İstanbul Bilgi Üniversitesi’nde 26 Nisan 2015 tarihinde gerçekleştirilmesi planlanan “Ermeni Soykırımı: Kavramlar ve Karşılaştırmalı Perspektifler” başlıklı konferansın iptal edilmesi ve sonrasında üniversitede çalışan akademisyenlerin imza kampanyası başlatması üzerine yaptığımız “Bilgi’de Ermeni konferansı krizi” başlıklı haberle ilgili Bilgi Tarih Bölümü Başkanı Doç Dr. Bülent Bilmez bir açıklama gönderdi. Haberimizde durumun eksik aktarıldığını belirten Bilmez’in konuyla ilgili açıklamasını aynen yayınlıyoruz.

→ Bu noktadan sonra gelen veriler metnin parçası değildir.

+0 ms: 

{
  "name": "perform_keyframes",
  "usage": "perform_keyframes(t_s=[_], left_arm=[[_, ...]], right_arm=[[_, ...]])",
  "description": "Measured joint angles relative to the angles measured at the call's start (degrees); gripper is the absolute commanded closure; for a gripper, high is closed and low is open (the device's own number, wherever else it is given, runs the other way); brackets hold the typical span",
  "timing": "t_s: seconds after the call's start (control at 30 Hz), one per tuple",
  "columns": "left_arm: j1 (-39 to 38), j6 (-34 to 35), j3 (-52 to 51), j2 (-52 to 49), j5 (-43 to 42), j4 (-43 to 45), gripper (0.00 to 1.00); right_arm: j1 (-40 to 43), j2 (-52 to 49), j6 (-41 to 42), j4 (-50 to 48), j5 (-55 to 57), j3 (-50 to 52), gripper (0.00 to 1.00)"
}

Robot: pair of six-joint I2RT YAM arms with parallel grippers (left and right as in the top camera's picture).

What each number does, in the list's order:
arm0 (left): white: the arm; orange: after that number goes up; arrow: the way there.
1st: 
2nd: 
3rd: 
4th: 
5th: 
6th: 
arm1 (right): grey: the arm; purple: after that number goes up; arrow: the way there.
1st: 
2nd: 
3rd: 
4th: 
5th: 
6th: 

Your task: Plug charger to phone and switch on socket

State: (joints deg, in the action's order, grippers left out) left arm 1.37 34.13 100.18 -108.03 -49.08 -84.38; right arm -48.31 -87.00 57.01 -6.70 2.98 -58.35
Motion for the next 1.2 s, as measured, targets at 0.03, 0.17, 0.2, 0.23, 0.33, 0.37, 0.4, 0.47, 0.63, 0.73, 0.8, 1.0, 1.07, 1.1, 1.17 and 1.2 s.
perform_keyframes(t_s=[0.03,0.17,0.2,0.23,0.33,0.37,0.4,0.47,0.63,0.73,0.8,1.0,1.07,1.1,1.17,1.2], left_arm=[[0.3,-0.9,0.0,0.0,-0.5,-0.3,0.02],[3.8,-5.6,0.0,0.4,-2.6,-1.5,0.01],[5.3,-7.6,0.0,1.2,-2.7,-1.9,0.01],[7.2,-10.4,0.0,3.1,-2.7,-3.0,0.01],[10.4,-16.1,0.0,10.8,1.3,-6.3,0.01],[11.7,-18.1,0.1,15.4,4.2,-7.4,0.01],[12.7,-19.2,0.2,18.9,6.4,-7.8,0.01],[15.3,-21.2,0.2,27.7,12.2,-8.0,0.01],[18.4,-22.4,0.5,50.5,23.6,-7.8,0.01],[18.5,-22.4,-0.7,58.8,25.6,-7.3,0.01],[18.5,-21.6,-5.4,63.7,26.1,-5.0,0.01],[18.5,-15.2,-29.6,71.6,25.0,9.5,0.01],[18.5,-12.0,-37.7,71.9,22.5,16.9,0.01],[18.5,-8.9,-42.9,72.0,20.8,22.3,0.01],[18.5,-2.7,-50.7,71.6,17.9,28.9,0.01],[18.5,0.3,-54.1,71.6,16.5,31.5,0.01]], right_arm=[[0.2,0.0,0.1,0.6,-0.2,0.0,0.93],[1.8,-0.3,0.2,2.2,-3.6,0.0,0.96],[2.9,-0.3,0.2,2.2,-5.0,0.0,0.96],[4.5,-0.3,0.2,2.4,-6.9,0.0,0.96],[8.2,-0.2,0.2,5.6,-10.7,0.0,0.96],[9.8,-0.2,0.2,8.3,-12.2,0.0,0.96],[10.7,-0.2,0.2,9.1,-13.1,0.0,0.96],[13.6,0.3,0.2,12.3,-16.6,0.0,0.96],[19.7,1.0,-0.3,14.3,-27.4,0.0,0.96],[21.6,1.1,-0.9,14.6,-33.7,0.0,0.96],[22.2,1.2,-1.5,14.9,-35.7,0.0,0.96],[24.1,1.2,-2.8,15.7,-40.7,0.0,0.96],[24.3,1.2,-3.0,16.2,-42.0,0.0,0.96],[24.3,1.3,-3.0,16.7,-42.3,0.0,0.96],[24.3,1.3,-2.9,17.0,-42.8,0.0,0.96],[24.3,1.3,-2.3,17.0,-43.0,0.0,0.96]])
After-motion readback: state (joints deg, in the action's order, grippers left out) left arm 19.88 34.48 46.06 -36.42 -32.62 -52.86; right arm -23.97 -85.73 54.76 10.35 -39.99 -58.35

14.04.2015 tarhinde HaberVesaire’de yayınladığınız ‘‘Bilgi’de Ermeni konferansı krizi’’ başlıklı haberinizde  ‘‘İstanbul Bilgi Üniversitesi Tarih Bölümü’nün 26 Nisan’da University of California Los Angeles (UCLA) ve Tarih Vakfı’yla ortaklaşa gerçekleştirmeyi planladığı Ermeni Soykırımı: Kavramlar ve Karşılaştırmalı Perspektifler etkinliğinin iptali okul içinde tartışma yarattı’’ denilmekte ve okulumuzun rektörünün bu konudaki beyanı aktarılmaktadır:
‘‘Konferansın Bilgi Üniversitesi ayağını düzenleyen Sosyal ve Beşeri Bilimler Fakültesi Tarih Bölümü tarafından yapılan başvurunun, üniversite Genel Sekreterliği’ne iletilen salon rezervasyon talebinden ibaret olduğunu belirten Sanver, kabul sürecinden geçmeyen bir salon başvurusunun kurumsal açıdan hiçbir anlam ifade etmediğini de dile getirdi.’’

Haberinizde sözü edilen Tarih Bölümü başkanı ve bu konferansı düzenleyen ekibin Bilgi Üniversitesi temsilcisi olarak, önce şunu belirtmek isterim ki yıllardır etkinlikler düzenlediğim ve son birkaç yıl içinde birçok ulusal ve uluslararası konferans düzenlediğim için, etkinlik düzenleme prosedürü konusunda oldukça deneyimliyim. Etkinlik için yer rezervasyonu, sadece bu konuda yetkili olan birimle görüşülerek gerçekleştirilmektedir. Söz konusu konferans için de yer rezervasyonu bu şekilde birkaç ay önce yapılmıştır. Genel sektererliğe 17 Mart 2015’te dekanlık üzerinden ve eş zamanlı olarak e-mail üzerinden gönderilen etkinlik formuyla birlikte yer rezervasyonu değil, etkinlik için resmi başvuru yapılmış ve konferansın programı da sunulmuştur. Tüm ilgili birimler bunu bildiği gibi, elde belgeleri de mevcuttur.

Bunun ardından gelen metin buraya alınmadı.